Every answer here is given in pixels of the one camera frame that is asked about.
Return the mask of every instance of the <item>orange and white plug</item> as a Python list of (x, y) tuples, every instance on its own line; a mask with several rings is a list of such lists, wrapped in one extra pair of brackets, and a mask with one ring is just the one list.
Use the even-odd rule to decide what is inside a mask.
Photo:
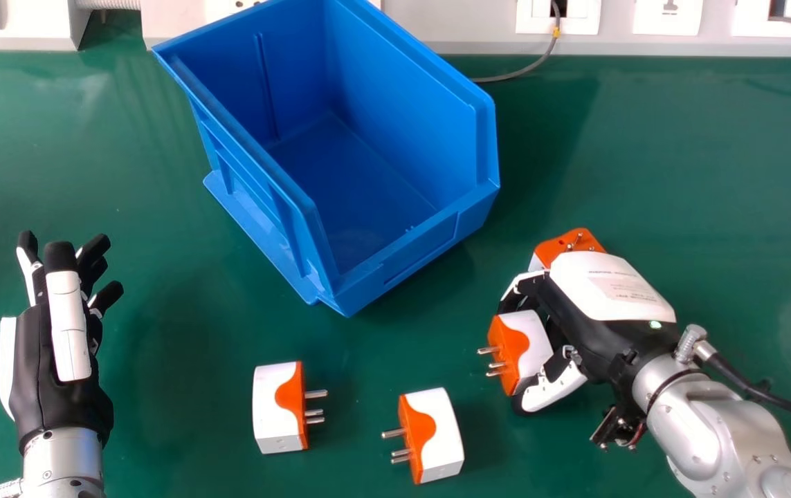
[(328, 391), (304, 390), (303, 363), (260, 365), (253, 371), (253, 438), (260, 453), (309, 449), (307, 425), (325, 422), (323, 410), (306, 409), (306, 400)]
[(404, 438), (405, 448), (392, 452), (392, 463), (408, 461), (414, 484), (460, 473), (464, 461), (462, 437), (443, 387), (399, 396), (398, 419), (401, 427), (382, 436)]
[(508, 396), (516, 393), (521, 379), (540, 372), (553, 353), (540, 316), (530, 309), (494, 316), (487, 344), (478, 354), (491, 354), (487, 376), (499, 376)]

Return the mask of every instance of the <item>blue plastic bin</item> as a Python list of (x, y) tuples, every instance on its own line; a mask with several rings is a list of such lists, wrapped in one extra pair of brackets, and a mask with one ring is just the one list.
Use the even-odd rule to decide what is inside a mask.
[(306, 303), (353, 315), (484, 223), (493, 101), (366, 0), (271, 0), (154, 50), (205, 186)]

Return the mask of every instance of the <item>white corrugated pipe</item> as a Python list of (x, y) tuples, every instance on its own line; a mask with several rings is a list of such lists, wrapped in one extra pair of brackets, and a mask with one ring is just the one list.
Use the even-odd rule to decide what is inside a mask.
[(140, 10), (140, 0), (75, 0), (79, 9)]

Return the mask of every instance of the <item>metal pin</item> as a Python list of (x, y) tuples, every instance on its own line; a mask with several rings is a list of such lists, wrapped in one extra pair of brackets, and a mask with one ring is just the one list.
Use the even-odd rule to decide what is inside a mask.
[(327, 389), (317, 389), (315, 391), (306, 391), (303, 393), (303, 397), (307, 400), (315, 400), (316, 398), (326, 398), (328, 397), (328, 390)]
[(391, 439), (403, 435), (404, 435), (404, 428), (399, 427), (398, 429), (392, 429), (392, 431), (383, 431), (383, 433), (380, 434), (380, 437), (383, 439)]

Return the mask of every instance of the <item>label on robot hand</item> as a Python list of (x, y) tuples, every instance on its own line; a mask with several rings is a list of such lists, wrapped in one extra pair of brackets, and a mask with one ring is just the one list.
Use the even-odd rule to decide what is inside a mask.
[(636, 277), (636, 275), (622, 275), (622, 278), (594, 277), (594, 275), (591, 275), (589, 280), (610, 299), (621, 300), (621, 302), (649, 304), (661, 304), (663, 302), (657, 291), (645, 282), (643, 278)]

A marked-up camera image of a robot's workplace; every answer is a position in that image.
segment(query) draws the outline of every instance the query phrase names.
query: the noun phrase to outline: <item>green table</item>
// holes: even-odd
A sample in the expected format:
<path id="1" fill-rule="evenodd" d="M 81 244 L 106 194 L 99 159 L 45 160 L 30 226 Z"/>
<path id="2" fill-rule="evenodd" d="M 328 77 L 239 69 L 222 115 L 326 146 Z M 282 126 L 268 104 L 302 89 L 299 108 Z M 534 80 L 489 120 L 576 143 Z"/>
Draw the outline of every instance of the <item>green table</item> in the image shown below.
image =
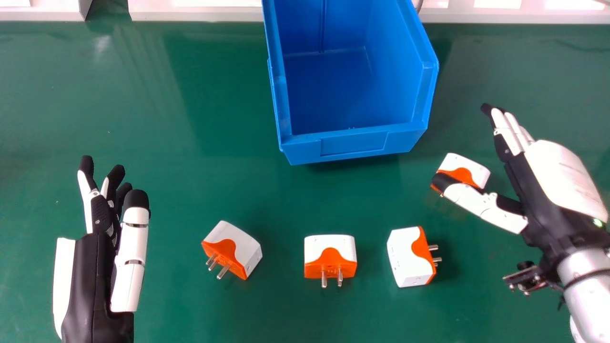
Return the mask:
<path id="1" fill-rule="evenodd" d="M 571 342 L 558 295 L 501 277 L 539 253 L 438 200 L 453 151 L 511 195 L 483 101 L 573 149 L 610 201 L 610 28 L 426 27 L 442 70 L 413 152 L 291 167 L 278 150 L 262 24 L 132 23 L 117 2 L 90 21 L 0 24 L 0 342 L 57 342 L 55 241 L 84 232 L 76 169 L 116 163 L 152 221 L 136 342 Z M 219 220 L 251 233 L 247 282 L 215 279 L 200 242 Z M 421 225 L 443 257 L 426 287 L 396 287 L 391 229 Z M 337 289 L 303 278 L 303 238 L 356 237 Z"/>

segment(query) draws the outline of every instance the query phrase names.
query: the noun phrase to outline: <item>robotic hand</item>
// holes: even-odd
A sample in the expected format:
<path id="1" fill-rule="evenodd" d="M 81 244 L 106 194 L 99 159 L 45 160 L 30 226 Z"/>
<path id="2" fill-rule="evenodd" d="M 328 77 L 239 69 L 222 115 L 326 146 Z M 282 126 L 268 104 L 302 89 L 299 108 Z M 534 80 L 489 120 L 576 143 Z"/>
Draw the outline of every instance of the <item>robotic hand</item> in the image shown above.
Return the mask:
<path id="1" fill-rule="evenodd" d="M 98 190 L 93 159 L 81 159 L 77 178 L 87 234 L 57 239 L 55 257 L 53 316 L 62 342 L 134 341 L 150 211 L 146 192 L 129 183 L 119 187 L 124 176 L 124 167 L 115 166 Z"/>
<path id="2" fill-rule="evenodd" d="M 504 277 L 526 296 L 550 286 L 563 293 L 576 342 L 610 342 L 610 234 L 608 211 L 577 155 L 534 140 L 513 114 L 483 104 L 500 161 L 519 201 L 484 190 L 490 172 L 448 154 L 432 188 L 483 220 L 520 234 L 542 250 L 539 265 L 525 261 Z"/>

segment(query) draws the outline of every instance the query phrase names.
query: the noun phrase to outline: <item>blue plastic bin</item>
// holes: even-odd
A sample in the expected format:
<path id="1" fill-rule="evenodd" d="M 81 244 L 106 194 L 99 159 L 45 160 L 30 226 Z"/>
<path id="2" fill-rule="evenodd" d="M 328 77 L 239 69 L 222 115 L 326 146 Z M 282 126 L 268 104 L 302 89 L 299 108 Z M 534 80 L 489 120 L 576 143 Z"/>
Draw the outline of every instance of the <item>blue plastic bin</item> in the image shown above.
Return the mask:
<path id="1" fill-rule="evenodd" d="M 292 165 L 410 151 L 439 61 L 410 0 L 262 0 L 279 149 Z"/>

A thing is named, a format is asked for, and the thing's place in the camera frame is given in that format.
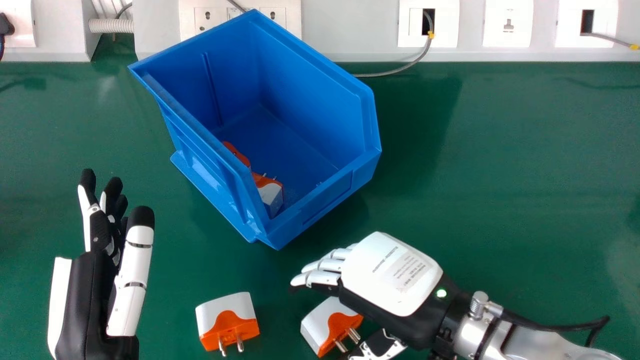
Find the orange and white power adapter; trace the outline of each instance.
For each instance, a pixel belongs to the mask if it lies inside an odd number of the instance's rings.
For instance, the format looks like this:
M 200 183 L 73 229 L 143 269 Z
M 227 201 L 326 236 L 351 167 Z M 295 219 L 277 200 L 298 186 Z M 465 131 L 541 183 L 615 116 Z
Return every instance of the orange and white power adapter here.
M 206 351 L 220 350 L 227 356 L 226 347 L 237 344 L 244 351 L 244 340 L 260 334 L 251 295 L 236 293 L 214 299 L 196 307 L 198 334 Z
M 362 320 L 362 315 L 342 305 L 337 297 L 330 297 L 302 319 L 300 332 L 318 357 L 334 347 L 345 353 L 348 350 L 342 340 L 349 336 L 357 345 L 360 335 L 356 329 Z

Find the wall outlet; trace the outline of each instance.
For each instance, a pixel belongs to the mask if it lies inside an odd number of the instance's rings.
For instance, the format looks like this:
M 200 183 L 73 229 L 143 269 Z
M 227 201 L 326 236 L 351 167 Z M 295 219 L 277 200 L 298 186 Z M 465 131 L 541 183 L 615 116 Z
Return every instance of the wall outlet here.
M 424 47 L 427 41 L 424 10 L 433 10 L 435 38 L 432 47 L 457 47 L 460 0 L 400 0 L 398 47 Z
M 181 40 L 242 15 L 227 0 L 179 0 L 178 3 Z M 245 10 L 258 9 L 293 35 L 302 38 L 301 0 L 242 0 L 240 3 Z
M 486 0 L 484 47 L 529 47 L 533 0 Z
M 4 38 L 10 47 L 36 47 L 35 26 L 31 0 L 0 0 L 0 12 L 13 24 L 15 33 Z
M 613 47 L 613 43 L 594 37 L 580 36 L 583 13 L 592 10 L 591 31 L 616 36 L 618 0 L 560 0 L 556 29 L 556 47 Z

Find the black plug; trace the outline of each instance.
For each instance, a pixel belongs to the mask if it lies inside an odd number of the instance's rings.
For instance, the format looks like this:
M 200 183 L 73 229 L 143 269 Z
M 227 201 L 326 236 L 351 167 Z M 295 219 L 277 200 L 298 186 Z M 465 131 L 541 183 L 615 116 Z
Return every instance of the black plug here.
M 0 36 L 13 35 L 15 28 L 4 13 L 0 13 Z

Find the black port opening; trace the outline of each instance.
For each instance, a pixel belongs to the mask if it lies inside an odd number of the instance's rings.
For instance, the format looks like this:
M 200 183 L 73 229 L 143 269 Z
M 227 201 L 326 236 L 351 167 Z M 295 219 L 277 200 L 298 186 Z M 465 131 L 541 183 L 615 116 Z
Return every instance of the black port opening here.
M 580 25 L 581 34 L 590 34 L 593 32 L 593 14 L 595 10 L 582 11 L 582 24 Z
M 422 9 L 423 13 L 422 13 L 422 34 L 423 35 L 429 35 L 429 21 L 427 20 L 427 17 L 424 15 L 424 12 L 427 12 L 429 14 L 429 16 L 431 17 L 431 20 L 433 21 L 433 29 L 436 28 L 436 10 L 435 9 Z

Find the gray cable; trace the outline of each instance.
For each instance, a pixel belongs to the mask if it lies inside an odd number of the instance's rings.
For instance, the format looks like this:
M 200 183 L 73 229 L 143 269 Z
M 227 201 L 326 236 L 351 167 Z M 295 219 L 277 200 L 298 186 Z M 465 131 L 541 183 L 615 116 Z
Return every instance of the gray cable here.
M 622 46 L 626 46 L 626 47 L 632 47 L 632 46 L 633 46 L 633 44 L 631 44 L 630 42 L 622 41 L 622 40 L 619 40 L 619 39 L 617 39 L 617 38 L 610 37 L 610 36 L 607 36 L 607 35 L 604 35 L 604 34 L 597 34 L 597 33 L 581 33 L 580 35 L 581 35 L 581 36 L 584 36 L 584 37 L 601 38 L 601 39 L 604 39 L 604 40 L 608 40 L 608 41 L 615 42 L 616 44 L 620 44 L 620 45 L 622 45 Z
M 429 16 L 429 13 L 427 11 L 424 12 L 424 16 L 426 16 L 427 21 L 429 22 L 429 30 L 433 32 L 433 19 L 431 18 L 431 16 Z M 415 60 L 411 61 L 410 63 L 402 67 L 399 67 L 394 70 L 384 71 L 384 72 L 374 72 L 372 74 L 353 74 L 353 75 L 356 78 L 379 78 L 381 76 L 393 75 L 393 74 L 397 74 L 398 72 L 405 71 L 406 69 L 409 69 L 410 67 L 419 63 L 420 60 L 422 60 L 422 58 L 425 57 L 425 55 L 427 55 L 427 53 L 429 52 L 429 49 L 431 48 L 431 41 L 432 41 L 431 37 L 427 36 L 427 44 L 424 46 L 424 50 L 422 51 L 420 56 L 418 56 Z
M 124 14 L 124 12 L 127 11 L 127 9 L 132 6 L 133 6 L 133 2 L 123 6 L 122 9 L 120 9 L 120 11 L 116 14 L 116 19 L 119 19 L 122 16 L 122 14 Z
M 246 10 L 242 6 L 240 6 L 237 2 L 235 2 L 235 0 L 227 0 L 227 1 L 230 2 L 231 5 L 235 6 L 236 9 L 240 10 L 240 12 L 246 13 Z

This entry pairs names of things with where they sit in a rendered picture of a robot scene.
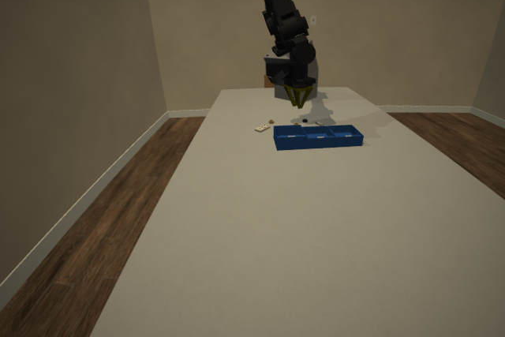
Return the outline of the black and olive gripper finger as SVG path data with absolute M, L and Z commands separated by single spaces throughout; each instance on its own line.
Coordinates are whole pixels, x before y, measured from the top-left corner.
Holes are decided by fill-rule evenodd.
M 287 85 L 283 85 L 283 87 L 285 88 L 287 95 L 290 97 L 290 101 L 291 101 L 293 107 L 297 106 L 296 100 L 294 101 L 294 98 L 293 98 L 292 93 L 290 91 L 290 89 L 293 89 L 293 88 L 291 88 Z
M 293 88 L 294 97 L 296 99 L 298 109 L 301 109 L 304 106 L 304 103 L 312 90 L 313 90 L 313 86 L 310 86 L 308 88 Z M 307 92 L 305 92 L 305 91 L 307 91 Z M 300 103 L 300 96 L 299 96 L 300 92 L 305 92 L 301 103 Z

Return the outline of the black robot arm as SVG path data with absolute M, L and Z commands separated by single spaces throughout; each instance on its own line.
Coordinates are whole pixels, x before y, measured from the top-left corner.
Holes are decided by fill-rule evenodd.
M 266 10 L 262 13 L 271 36 L 275 36 L 272 51 L 277 57 L 290 52 L 290 60 L 297 61 L 266 63 L 267 78 L 272 84 L 279 83 L 284 77 L 292 80 L 305 79 L 305 65 L 316 57 L 316 50 L 306 37 L 309 35 L 307 20 L 301 17 L 292 0 L 264 2 Z

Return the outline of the white domino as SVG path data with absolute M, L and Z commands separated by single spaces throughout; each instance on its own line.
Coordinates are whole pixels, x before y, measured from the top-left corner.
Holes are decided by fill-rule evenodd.
M 256 129 L 255 129 L 255 131 L 257 131 L 257 132 L 261 133 L 261 132 L 263 132 L 264 130 L 269 129 L 269 128 L 270 128 L 270 126 L 269 126 L 269 125 L 262 125 L 262 126 L 260 126 L 260 127 L 256 128 Z

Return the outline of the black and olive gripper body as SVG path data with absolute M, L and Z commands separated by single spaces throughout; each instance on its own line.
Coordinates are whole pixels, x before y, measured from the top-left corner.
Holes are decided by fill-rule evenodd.
M 284 85 L 290 86 L 292 88 L 308 88 L 312 86 L 312 84 L 316 83 L 315 78 L 308 77 L 308 64 L 305 65 L 305 79 L 292 80 L 290 78 L 284 77 L 282 80 L 284 80 Z

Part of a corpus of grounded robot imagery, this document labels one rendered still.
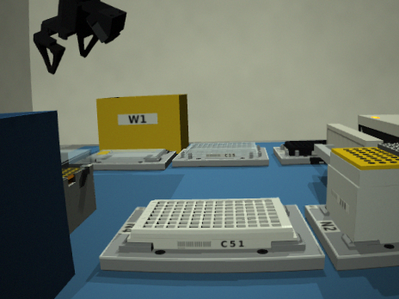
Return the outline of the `blue bench mat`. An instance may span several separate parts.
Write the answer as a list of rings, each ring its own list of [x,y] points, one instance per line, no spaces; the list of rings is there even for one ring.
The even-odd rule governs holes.
[[[336,271],[304,215],[326,204],[328,164],[94,170],[96,210],[71,234],[75,275],[54,299],[399,299],[399,266]],[[101,270],[99,256],[135,211],[156,199],[279,198],[296,204],[325,254],[299,272],[161,273]]]

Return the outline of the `white multi-well plate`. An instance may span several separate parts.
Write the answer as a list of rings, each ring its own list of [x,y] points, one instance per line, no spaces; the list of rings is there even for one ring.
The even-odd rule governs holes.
=-=-=-=-=
Out of the material above, gather each line where "rendered" appears.

This entry pairs names of things with where they sit in a rendered picture of a robot scene.
Part of a corpus of grounded robot imagery, this document labels one rendered still.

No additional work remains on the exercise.